[Dataset entries]
____________________

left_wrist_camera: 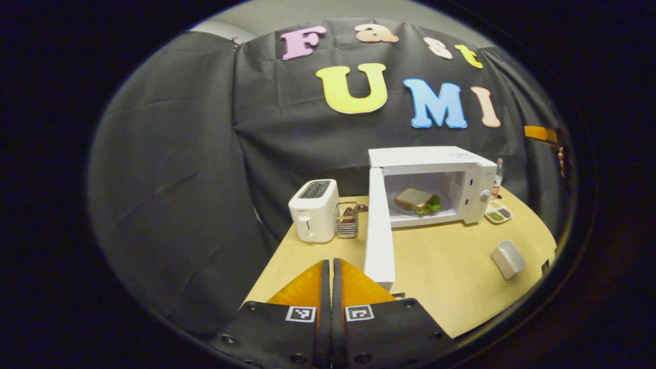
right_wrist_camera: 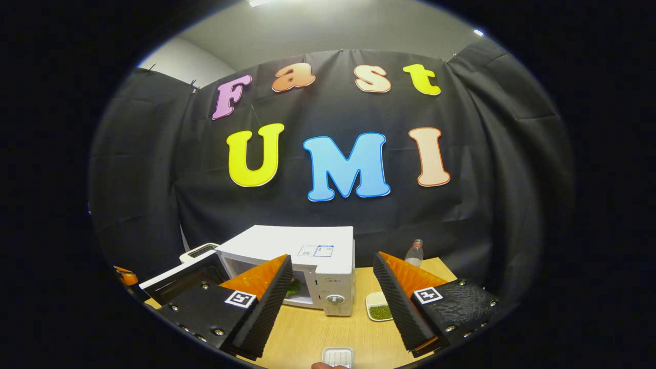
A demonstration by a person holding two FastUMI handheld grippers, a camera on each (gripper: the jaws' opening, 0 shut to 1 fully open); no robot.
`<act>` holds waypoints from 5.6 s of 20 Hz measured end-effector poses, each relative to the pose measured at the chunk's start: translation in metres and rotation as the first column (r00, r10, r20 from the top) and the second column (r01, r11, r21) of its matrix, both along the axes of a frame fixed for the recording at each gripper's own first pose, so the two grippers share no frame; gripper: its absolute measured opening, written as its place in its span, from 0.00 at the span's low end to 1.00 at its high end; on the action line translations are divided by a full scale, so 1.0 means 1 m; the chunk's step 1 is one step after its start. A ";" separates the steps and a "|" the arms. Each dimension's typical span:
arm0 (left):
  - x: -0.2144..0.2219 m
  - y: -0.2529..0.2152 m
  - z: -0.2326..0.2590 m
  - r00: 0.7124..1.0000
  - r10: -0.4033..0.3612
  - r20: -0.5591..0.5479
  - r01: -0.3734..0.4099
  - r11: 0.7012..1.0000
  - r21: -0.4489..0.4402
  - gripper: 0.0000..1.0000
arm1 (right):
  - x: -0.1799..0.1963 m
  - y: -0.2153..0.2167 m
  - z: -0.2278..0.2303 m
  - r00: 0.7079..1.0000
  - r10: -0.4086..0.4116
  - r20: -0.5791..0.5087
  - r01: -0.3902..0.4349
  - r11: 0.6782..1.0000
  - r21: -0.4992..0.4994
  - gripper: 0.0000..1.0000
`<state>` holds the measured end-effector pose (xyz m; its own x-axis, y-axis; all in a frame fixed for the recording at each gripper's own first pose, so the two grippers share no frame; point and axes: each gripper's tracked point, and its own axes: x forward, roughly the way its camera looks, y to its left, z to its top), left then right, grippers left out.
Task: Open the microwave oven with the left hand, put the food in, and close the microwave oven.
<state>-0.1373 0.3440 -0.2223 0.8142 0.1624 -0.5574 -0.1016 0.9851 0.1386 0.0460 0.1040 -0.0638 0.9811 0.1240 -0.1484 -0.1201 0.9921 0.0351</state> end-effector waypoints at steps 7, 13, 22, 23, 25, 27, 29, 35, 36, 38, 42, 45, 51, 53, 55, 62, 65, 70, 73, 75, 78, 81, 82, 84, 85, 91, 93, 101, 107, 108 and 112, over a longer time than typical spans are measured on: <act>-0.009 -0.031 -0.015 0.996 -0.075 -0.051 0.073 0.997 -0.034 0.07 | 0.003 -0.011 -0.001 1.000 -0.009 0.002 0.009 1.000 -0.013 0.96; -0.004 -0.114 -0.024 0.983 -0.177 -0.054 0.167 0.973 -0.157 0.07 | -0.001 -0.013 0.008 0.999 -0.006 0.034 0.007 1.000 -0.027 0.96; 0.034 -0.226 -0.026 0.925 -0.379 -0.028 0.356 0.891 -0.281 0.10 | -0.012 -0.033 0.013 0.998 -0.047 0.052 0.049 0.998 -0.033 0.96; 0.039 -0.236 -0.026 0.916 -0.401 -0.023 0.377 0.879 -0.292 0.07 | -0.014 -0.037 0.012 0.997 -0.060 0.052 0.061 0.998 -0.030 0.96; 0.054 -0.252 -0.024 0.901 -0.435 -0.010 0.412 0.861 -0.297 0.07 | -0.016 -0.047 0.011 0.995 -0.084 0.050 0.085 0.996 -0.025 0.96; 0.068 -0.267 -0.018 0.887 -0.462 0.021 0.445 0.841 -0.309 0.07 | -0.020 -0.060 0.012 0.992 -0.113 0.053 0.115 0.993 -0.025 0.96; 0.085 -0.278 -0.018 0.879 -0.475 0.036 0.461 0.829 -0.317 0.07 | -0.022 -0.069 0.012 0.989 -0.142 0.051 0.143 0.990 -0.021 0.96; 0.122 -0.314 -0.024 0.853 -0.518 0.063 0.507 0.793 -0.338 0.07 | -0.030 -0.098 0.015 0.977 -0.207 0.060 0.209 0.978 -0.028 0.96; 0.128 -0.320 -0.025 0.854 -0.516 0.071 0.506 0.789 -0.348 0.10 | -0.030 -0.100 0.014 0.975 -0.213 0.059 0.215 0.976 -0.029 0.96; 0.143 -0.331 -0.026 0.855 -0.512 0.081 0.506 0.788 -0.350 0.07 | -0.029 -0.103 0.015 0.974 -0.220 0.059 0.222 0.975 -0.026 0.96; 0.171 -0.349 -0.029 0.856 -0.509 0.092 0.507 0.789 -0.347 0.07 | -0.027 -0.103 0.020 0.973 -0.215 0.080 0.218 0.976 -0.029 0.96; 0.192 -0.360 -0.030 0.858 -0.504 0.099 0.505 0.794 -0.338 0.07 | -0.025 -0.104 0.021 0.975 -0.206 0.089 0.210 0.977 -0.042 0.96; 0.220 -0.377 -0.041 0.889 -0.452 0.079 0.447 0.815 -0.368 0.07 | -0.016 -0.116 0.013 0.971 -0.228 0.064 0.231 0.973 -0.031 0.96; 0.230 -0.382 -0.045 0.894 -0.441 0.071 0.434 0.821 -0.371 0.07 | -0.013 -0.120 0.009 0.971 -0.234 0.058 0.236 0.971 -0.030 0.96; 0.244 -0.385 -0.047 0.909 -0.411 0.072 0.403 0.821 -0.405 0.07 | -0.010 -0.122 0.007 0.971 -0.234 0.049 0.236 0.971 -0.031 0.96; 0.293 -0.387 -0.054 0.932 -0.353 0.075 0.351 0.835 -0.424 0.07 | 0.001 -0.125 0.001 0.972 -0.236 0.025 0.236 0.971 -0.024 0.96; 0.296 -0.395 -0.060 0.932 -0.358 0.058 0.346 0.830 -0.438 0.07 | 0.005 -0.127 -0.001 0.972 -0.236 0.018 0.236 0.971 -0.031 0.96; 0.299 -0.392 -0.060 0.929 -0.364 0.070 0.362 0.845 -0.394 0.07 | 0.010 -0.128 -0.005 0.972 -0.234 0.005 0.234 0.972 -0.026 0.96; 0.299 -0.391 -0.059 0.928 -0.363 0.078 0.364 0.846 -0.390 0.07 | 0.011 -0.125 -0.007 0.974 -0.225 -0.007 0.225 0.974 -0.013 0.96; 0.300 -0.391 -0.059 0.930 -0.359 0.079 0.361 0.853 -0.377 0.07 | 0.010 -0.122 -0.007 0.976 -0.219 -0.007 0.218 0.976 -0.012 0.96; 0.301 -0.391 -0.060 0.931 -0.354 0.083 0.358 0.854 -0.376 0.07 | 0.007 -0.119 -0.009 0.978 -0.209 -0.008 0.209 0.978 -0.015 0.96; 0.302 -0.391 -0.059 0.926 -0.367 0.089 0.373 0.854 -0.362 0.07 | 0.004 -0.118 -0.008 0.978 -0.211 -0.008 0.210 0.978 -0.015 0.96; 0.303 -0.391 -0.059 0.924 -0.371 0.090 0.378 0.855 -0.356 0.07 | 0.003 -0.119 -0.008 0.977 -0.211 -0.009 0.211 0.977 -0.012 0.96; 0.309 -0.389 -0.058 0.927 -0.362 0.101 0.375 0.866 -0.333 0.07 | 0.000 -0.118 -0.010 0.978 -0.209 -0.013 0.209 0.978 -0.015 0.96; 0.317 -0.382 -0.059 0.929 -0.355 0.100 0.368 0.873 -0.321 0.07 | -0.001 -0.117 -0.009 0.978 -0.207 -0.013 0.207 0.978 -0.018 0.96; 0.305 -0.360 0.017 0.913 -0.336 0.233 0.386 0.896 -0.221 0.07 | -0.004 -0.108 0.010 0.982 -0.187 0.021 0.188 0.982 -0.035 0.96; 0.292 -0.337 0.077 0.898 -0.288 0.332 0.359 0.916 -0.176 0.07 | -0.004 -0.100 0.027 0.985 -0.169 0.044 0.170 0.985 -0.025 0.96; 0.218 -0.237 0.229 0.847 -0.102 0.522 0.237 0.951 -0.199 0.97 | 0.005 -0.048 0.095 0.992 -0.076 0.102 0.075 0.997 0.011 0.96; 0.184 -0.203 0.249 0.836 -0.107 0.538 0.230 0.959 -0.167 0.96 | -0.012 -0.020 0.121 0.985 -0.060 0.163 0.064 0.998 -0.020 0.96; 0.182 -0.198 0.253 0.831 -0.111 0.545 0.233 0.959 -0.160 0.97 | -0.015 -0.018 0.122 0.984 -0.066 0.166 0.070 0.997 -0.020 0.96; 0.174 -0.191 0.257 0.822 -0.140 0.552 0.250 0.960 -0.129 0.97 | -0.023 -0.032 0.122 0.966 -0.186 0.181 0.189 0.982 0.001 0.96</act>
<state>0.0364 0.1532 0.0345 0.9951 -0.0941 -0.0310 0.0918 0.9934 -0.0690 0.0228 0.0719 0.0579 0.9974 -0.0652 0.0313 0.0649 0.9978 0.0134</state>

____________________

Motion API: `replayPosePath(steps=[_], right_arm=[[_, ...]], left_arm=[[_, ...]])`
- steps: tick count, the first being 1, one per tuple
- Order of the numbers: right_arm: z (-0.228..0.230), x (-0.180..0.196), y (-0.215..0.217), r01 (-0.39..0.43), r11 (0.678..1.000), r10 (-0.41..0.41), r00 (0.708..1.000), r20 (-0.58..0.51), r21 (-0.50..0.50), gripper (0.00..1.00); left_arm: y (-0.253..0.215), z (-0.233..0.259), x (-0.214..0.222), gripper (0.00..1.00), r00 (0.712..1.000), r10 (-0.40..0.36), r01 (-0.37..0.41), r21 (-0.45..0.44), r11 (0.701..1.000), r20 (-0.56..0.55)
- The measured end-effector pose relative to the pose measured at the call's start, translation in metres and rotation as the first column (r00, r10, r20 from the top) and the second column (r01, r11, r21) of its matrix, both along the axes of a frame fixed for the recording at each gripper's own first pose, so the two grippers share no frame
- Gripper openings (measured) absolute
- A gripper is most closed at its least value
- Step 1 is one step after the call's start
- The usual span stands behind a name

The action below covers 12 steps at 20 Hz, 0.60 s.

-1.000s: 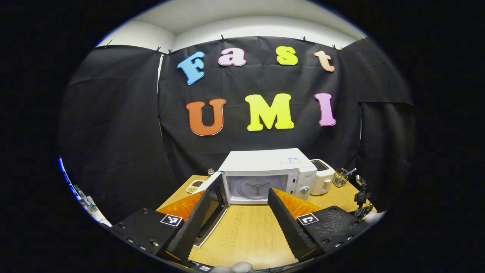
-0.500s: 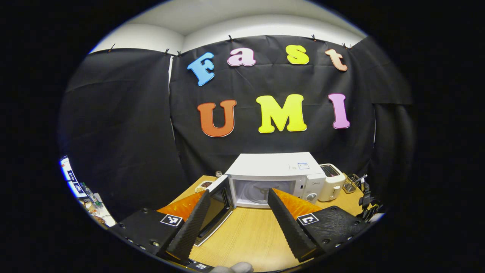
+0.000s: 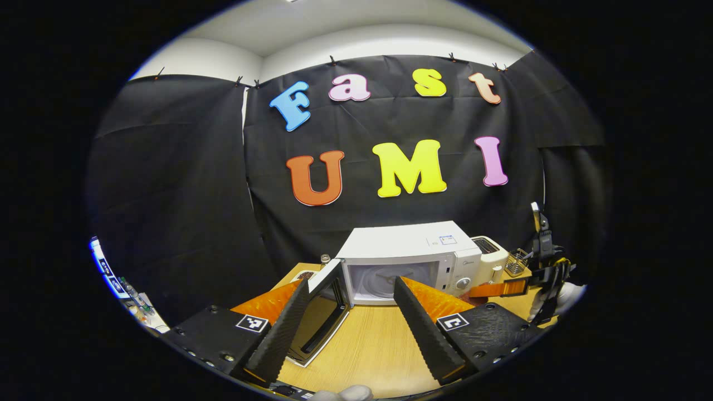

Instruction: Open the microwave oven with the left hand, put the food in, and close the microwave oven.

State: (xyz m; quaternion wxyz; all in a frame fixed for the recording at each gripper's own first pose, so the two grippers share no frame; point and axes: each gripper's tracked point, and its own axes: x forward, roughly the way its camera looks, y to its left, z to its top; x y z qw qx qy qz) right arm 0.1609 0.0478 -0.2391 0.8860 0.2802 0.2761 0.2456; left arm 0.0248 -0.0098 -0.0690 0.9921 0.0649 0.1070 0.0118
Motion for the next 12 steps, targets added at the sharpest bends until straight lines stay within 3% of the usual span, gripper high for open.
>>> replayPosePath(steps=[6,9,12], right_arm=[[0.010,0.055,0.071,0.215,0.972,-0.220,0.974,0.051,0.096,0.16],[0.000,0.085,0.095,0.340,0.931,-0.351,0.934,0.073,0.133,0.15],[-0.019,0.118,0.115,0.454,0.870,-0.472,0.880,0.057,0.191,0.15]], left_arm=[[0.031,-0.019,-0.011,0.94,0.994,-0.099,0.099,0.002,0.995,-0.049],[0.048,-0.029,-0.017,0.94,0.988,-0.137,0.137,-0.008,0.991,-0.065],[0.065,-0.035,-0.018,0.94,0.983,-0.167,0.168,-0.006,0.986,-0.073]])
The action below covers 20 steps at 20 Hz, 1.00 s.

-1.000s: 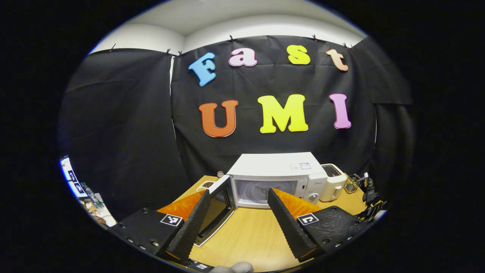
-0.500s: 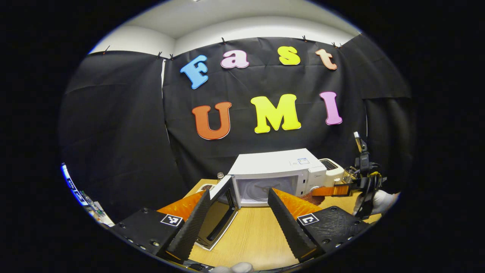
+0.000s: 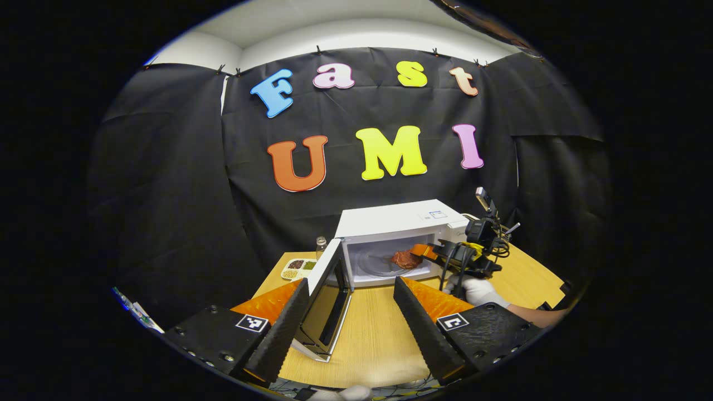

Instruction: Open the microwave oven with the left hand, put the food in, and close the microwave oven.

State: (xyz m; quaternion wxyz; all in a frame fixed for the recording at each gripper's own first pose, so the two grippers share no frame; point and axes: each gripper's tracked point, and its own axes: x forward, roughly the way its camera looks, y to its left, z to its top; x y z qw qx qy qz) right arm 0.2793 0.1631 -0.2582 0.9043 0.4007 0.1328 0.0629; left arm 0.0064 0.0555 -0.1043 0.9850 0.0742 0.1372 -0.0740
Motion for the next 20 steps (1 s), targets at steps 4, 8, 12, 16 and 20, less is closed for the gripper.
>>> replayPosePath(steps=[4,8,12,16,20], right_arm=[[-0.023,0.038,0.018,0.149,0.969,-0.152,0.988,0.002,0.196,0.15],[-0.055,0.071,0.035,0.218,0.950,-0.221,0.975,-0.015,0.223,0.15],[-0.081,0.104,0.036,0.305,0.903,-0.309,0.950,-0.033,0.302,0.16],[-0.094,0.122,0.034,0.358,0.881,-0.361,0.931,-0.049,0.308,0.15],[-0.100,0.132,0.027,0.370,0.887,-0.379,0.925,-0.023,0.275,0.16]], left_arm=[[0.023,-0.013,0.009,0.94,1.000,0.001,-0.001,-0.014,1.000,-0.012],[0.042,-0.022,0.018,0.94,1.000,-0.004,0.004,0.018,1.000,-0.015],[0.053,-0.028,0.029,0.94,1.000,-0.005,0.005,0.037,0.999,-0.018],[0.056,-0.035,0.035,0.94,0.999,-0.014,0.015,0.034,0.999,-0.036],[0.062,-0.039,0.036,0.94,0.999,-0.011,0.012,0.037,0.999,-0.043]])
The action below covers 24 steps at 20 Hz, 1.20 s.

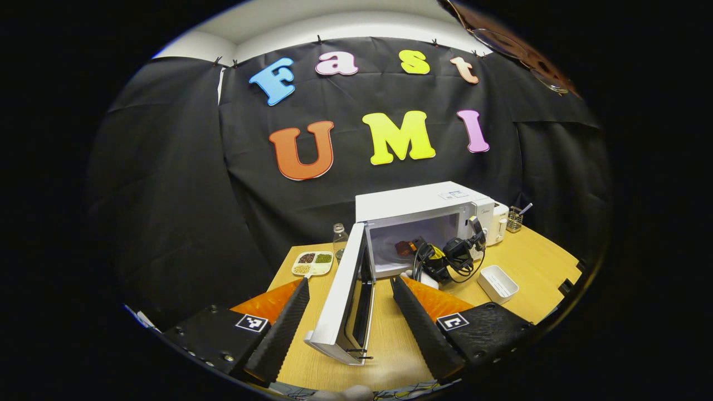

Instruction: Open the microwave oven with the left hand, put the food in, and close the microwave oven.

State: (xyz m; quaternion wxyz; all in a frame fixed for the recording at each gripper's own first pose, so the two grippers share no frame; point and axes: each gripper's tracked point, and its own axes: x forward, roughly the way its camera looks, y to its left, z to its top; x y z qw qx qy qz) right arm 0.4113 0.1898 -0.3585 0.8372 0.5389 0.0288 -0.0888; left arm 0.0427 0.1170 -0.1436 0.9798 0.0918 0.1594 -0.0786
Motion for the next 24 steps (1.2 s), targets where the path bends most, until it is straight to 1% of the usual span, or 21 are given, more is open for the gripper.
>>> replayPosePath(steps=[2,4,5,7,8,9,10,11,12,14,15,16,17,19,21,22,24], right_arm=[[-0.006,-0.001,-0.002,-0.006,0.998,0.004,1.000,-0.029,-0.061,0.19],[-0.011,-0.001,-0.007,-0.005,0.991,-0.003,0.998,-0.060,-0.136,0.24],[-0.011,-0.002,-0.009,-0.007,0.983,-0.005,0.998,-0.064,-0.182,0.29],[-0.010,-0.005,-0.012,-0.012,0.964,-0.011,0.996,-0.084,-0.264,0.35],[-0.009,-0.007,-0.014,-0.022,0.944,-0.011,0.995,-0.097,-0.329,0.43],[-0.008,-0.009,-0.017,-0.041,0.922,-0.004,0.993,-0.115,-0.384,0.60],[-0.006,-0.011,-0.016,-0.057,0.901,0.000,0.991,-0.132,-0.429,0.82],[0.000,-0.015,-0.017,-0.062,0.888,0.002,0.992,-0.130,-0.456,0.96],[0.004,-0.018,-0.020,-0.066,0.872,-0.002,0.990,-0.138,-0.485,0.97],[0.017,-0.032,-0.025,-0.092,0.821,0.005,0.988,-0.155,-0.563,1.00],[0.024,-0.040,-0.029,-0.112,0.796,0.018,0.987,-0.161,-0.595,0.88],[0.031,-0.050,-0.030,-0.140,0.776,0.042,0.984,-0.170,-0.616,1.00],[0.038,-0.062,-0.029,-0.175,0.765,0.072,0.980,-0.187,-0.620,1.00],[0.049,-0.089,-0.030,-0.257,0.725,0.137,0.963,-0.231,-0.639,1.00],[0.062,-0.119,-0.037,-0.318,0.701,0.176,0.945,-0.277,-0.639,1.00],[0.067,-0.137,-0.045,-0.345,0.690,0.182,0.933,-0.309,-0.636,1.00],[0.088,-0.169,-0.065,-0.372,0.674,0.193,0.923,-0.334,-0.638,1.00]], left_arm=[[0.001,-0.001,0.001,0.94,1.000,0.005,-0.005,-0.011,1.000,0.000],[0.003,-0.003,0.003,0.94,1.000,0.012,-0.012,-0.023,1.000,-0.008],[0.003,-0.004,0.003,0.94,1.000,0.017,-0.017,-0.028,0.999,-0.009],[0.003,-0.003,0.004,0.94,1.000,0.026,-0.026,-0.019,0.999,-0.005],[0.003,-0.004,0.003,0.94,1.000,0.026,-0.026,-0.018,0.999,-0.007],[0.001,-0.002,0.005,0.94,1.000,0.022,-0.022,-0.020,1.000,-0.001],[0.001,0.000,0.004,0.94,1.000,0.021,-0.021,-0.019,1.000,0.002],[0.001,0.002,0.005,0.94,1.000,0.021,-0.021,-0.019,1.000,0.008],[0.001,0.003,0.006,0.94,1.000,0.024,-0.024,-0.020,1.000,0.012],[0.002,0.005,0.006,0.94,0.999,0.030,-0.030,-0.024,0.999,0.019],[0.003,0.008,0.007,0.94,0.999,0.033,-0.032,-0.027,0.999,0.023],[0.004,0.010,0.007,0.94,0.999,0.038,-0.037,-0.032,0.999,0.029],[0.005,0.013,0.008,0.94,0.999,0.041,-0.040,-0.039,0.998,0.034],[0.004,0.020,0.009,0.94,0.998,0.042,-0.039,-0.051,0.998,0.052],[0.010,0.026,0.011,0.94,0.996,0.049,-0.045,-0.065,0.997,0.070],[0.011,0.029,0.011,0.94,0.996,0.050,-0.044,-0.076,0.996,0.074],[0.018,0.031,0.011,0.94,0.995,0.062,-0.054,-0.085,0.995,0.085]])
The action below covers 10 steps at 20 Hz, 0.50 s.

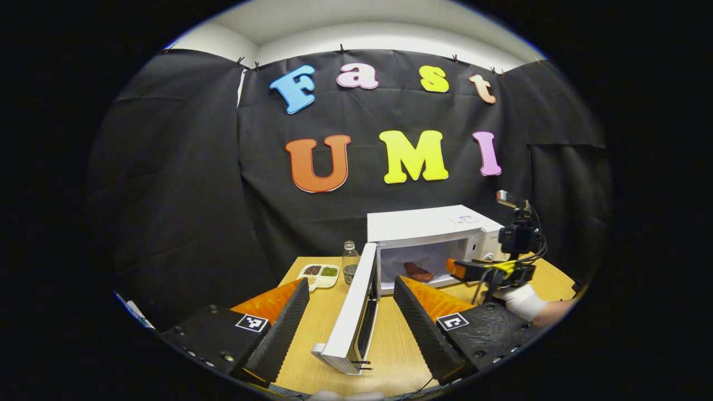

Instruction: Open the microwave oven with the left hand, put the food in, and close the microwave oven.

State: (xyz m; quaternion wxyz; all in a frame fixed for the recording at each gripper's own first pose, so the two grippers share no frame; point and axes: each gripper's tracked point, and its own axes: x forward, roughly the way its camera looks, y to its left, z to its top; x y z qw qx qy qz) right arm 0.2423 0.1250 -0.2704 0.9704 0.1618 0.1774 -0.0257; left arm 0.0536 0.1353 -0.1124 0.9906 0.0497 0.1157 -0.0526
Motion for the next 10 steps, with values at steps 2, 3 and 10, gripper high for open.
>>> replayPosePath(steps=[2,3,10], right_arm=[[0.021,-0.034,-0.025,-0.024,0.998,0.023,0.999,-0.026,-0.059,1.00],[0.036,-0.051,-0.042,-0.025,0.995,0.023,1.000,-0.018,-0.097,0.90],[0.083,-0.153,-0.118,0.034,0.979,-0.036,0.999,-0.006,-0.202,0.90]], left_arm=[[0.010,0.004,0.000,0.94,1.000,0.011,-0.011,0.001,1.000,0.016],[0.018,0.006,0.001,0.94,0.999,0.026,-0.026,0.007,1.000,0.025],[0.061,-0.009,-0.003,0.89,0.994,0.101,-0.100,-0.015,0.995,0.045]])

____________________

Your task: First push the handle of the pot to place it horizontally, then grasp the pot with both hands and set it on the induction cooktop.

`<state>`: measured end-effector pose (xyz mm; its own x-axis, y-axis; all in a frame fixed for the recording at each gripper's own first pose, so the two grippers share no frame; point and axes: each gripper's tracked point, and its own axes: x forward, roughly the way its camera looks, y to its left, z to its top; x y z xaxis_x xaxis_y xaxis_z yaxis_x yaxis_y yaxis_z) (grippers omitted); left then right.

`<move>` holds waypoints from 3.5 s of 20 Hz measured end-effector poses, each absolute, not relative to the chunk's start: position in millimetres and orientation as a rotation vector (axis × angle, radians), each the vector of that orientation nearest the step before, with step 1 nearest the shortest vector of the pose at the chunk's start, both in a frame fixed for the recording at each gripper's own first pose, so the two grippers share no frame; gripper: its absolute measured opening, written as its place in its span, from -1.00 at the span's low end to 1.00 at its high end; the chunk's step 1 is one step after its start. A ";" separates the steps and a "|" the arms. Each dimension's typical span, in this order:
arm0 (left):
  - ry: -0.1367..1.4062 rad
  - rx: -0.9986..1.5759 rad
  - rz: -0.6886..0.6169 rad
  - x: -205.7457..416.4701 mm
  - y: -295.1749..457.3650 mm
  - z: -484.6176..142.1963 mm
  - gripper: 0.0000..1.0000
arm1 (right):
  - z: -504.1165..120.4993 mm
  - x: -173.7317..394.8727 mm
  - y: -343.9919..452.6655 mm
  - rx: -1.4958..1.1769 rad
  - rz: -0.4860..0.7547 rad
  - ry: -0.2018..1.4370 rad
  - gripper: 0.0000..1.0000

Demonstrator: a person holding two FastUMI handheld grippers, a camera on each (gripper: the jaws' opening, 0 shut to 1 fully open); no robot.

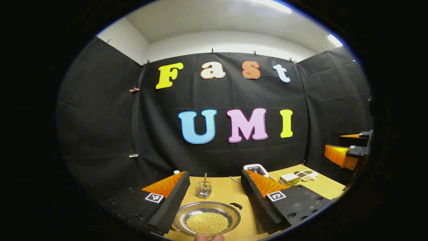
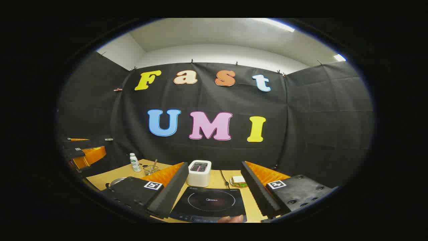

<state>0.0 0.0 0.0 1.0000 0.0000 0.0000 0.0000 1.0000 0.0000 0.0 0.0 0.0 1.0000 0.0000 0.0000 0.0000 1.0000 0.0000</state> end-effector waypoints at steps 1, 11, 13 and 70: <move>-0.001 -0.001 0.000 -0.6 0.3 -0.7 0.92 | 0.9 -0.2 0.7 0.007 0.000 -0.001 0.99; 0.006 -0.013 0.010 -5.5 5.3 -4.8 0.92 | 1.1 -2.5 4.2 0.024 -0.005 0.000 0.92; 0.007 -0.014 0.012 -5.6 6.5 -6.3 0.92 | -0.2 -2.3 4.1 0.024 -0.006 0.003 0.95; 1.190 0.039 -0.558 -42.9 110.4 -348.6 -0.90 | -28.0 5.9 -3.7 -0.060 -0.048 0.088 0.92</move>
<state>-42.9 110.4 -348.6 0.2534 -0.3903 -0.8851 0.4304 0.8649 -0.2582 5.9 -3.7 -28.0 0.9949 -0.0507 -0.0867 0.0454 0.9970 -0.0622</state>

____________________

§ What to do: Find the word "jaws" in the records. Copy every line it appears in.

§ Problem solution:
A demonstration by a person holding two FastUMI handheld grippers, a camera on each (gripper: the jaws' opening, 0 shut to 1 fully open); no robot.
Demonstrator: a person holding two FastUMI handheld grippers, a camera on each (gripper: the jaws' opening, 0 shut to 1 fully open); no robot.

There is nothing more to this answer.